**Aim of the exercise:** Each line below with the string "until" should be copied.

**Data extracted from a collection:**
-- Opening Marker --

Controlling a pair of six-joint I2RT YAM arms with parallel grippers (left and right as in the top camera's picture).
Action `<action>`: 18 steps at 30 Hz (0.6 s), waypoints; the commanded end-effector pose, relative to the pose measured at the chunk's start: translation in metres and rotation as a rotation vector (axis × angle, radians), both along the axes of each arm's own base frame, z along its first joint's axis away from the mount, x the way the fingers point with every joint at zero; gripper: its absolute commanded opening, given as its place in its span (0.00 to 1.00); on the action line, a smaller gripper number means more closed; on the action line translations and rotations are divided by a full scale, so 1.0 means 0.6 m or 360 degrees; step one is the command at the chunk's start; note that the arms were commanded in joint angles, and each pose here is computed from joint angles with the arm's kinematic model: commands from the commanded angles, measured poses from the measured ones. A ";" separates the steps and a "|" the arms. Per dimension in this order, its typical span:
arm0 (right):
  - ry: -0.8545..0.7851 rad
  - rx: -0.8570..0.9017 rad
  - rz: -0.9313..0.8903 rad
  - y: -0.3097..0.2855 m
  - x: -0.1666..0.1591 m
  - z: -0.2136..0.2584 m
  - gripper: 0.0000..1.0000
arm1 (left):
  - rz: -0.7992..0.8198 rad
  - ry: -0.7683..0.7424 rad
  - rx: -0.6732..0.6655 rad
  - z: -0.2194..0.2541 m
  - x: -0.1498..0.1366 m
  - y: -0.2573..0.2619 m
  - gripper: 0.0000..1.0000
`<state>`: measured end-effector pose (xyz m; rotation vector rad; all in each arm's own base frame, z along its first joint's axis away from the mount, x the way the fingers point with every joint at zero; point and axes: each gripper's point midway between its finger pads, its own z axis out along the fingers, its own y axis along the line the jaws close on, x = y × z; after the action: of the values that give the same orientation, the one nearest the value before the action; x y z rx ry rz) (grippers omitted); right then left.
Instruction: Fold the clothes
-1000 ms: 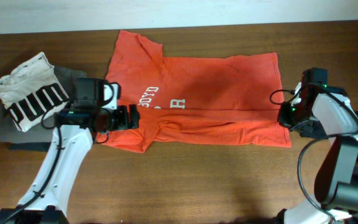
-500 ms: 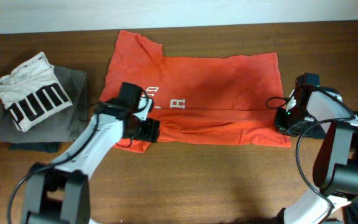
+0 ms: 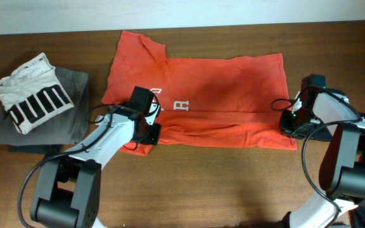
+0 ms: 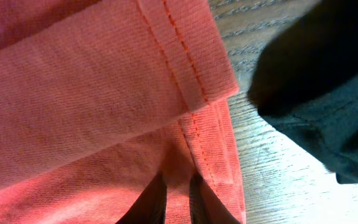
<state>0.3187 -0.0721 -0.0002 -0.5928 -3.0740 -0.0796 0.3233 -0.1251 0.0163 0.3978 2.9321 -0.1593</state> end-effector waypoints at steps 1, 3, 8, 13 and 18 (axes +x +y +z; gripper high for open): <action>0.0025 0.0016 -0.0004 0.003 -0.005 -0.008 0.19 | -0.0004 0.0002 0.0024 -0.004 0.001 0.002 0.01; 0.0027 0.0016 -0.0004 0.003 -0.005 -0.008 0.19 | -0.0004 0.0000 0.0023 -0.001 0.002 0.001 0.00; 0.0026 0.0016 -0.0004 0.003 -0.005 -0.008 0.19 | -0.0042 -0.0196 -0.0030 0.070 0.055 -0.016 0.00; 0.0026 0.0016 -0.0004 0.003 -0.005 -0.008 0.19 | -0.0008 -0.0648 0.0007 0.201 0.166 -0.021 0.01; 0.0026 0.0016 -0.0004 0.003 -0.005 -0.008 0.19 | -0.0035 -0.0703 0.0009 0.204 0.183 -0.026 0.22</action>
<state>0.3185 -0.0720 -0.0002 -0.5916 -3.0735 -0.0802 0.4346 -0.1468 0.1364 0.3798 2.4952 -0.1153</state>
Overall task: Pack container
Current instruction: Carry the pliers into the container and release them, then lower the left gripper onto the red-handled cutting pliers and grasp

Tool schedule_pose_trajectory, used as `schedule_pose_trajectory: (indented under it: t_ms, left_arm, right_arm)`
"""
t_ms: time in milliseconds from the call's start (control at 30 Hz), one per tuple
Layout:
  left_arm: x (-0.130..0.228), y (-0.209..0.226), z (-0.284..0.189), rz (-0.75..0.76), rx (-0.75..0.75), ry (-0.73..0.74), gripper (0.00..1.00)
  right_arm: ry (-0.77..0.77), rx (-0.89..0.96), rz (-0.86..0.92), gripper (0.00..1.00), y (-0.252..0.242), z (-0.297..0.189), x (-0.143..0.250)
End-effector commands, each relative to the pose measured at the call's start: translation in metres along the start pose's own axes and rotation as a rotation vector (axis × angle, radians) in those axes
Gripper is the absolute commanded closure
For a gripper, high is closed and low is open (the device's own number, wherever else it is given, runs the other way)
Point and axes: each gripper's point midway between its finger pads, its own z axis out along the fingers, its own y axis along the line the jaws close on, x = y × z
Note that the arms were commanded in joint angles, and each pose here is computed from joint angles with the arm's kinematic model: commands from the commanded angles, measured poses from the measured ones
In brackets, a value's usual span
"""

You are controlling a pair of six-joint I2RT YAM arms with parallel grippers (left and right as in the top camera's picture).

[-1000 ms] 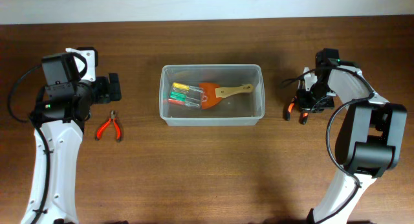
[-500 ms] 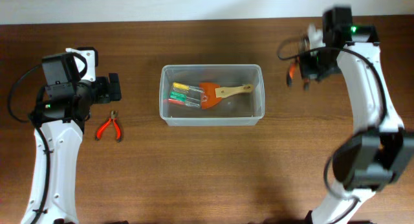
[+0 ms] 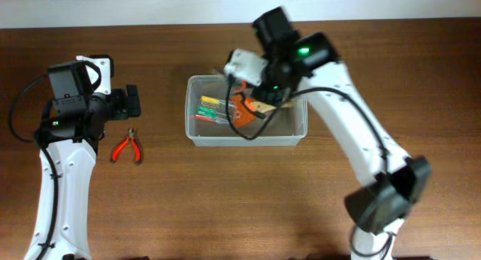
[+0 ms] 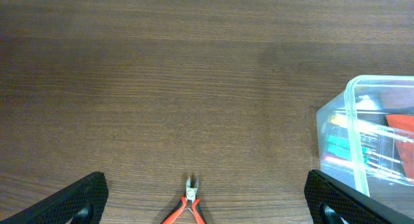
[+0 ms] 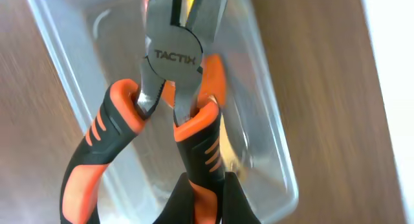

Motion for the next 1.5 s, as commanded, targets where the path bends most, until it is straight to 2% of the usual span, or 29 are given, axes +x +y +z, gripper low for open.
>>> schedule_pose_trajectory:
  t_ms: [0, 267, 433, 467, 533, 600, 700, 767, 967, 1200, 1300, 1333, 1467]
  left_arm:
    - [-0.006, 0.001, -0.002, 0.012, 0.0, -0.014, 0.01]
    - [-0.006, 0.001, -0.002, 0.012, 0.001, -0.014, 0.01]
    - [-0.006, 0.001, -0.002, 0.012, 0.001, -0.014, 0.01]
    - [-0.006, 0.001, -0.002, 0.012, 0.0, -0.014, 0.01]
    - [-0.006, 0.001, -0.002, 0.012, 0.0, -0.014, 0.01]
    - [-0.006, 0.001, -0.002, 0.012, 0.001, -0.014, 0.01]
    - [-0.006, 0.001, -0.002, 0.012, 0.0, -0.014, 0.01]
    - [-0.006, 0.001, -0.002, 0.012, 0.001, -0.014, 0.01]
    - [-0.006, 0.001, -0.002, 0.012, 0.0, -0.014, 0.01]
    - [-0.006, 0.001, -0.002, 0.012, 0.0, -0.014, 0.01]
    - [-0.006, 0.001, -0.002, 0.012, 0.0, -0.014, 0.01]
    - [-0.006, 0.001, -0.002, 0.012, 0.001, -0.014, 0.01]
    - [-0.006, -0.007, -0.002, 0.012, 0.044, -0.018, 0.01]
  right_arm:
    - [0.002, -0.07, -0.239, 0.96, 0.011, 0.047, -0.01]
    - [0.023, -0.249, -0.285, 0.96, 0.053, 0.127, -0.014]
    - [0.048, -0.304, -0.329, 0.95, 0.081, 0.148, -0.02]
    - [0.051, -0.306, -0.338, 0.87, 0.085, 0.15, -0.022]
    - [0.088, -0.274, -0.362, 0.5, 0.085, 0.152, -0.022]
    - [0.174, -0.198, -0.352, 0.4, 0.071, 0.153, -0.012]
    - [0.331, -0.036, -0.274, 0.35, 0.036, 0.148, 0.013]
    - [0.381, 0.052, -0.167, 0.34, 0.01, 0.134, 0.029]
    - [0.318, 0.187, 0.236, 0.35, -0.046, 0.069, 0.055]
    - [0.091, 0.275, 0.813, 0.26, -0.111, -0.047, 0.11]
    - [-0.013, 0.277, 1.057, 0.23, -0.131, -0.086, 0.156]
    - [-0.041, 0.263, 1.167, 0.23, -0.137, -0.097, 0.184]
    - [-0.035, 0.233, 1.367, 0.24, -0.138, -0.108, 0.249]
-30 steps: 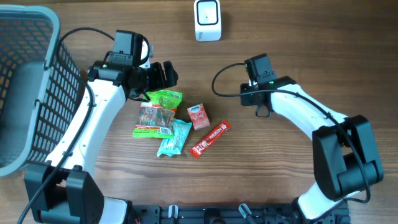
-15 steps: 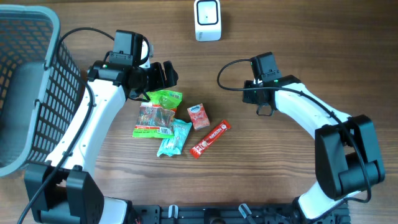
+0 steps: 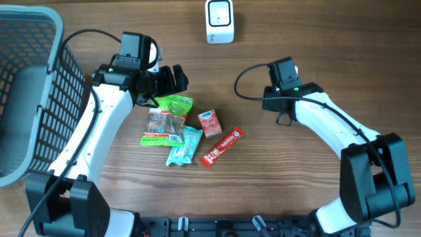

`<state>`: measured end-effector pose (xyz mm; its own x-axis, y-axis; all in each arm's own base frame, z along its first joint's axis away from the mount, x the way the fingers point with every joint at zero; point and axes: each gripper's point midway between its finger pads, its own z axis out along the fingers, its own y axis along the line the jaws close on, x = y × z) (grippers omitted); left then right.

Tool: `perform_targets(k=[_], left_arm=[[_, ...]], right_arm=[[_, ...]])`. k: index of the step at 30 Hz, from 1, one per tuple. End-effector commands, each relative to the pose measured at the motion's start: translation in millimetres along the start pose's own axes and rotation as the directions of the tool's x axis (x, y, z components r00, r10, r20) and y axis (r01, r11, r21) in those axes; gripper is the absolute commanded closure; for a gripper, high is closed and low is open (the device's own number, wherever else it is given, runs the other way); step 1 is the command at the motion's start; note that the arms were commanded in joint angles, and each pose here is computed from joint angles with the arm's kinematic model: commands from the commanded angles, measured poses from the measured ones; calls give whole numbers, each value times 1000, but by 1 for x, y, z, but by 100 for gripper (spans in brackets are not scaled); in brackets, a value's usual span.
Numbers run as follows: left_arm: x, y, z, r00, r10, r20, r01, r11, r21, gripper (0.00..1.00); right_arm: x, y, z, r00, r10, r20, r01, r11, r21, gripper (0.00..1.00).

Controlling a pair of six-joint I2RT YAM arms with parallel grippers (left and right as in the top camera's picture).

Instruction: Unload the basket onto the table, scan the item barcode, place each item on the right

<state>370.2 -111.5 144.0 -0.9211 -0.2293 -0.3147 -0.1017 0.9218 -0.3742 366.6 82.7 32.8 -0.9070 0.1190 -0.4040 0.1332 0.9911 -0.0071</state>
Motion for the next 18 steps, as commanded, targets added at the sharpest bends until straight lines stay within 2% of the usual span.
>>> perform_targets(k=[1,5,10,13,18], left_arm=[[-3,-1,-5,1000,17,19,-17,1000,3,0],[-3,-1,-5,1000,17,19,-17,1000,3,0],[-3,-1,-5,1000,17,19,-17,1000,3,0],[-3,-1,-5,1000,17,19,-17,1000,3,0],[-3,-1,-5,1000,17,19,-17,1000,3,0]], right_arm=[[4,-6,5,999,31,30,-32,999,17,75],[9,6,9,999,26,23,-25,998,-61,75],[10,6,9,1000,2,22,-1,998,-61,75],[9,7,7,997,-75,27,77,995,-61,69],[0,-2,-7,996,-79,32,80,997,-11,58]])
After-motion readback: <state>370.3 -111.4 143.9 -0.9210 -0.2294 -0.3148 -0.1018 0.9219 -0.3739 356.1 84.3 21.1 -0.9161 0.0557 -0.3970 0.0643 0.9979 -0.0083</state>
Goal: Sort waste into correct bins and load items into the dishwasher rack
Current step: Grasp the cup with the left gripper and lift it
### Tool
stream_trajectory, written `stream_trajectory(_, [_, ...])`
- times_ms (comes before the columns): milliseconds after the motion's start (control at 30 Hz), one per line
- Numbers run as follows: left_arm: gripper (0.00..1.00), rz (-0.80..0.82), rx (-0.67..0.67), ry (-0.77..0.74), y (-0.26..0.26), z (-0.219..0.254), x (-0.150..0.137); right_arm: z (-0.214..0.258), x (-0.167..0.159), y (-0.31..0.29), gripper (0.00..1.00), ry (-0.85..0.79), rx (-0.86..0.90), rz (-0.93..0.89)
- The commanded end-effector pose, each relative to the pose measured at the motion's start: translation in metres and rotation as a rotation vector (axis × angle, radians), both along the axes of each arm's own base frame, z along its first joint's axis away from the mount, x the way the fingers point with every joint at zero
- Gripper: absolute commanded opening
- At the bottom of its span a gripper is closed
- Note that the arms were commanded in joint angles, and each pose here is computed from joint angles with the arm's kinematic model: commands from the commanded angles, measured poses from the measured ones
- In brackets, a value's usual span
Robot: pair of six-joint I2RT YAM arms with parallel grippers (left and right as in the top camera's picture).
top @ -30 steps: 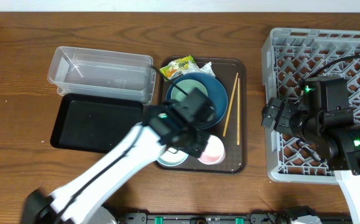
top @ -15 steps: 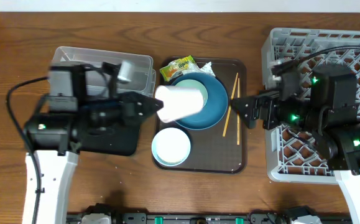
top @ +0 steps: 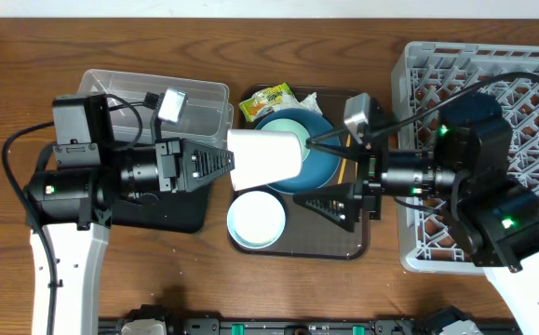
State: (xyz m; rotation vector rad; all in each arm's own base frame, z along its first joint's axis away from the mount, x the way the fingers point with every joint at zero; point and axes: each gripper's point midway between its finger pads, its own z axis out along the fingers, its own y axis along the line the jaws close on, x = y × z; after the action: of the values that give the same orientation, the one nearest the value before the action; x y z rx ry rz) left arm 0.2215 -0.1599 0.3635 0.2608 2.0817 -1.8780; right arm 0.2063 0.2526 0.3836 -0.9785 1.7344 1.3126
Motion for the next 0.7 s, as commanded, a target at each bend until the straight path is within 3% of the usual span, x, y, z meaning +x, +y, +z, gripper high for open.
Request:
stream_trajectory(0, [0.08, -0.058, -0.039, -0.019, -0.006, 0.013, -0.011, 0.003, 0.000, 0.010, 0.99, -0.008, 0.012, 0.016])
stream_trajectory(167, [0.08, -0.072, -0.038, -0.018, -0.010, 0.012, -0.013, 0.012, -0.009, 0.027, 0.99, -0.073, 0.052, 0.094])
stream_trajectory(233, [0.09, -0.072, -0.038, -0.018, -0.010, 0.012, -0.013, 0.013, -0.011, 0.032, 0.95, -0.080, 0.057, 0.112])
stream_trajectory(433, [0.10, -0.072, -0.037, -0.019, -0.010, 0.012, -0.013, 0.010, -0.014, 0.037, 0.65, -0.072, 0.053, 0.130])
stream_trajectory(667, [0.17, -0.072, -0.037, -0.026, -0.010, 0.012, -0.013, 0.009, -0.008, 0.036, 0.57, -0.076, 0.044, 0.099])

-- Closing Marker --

**Output for this exercise:**
Motion for the next 1.5 s, as commanded, targets where the path bends most, until it is straight to 2% of the usual span, or 29 are given, axes +x +y +z, gripper low for open.
Motion for the next 18 steps, as commanded, targets added at the sharpest bends until straight lines stay within 2% of the usual span.
Motion for the next 0.7 s, as commanded, a target at each bend until the straight path is within 3% of the usual span, x, y, z meaning +x, +y, +z, gripper high for open.

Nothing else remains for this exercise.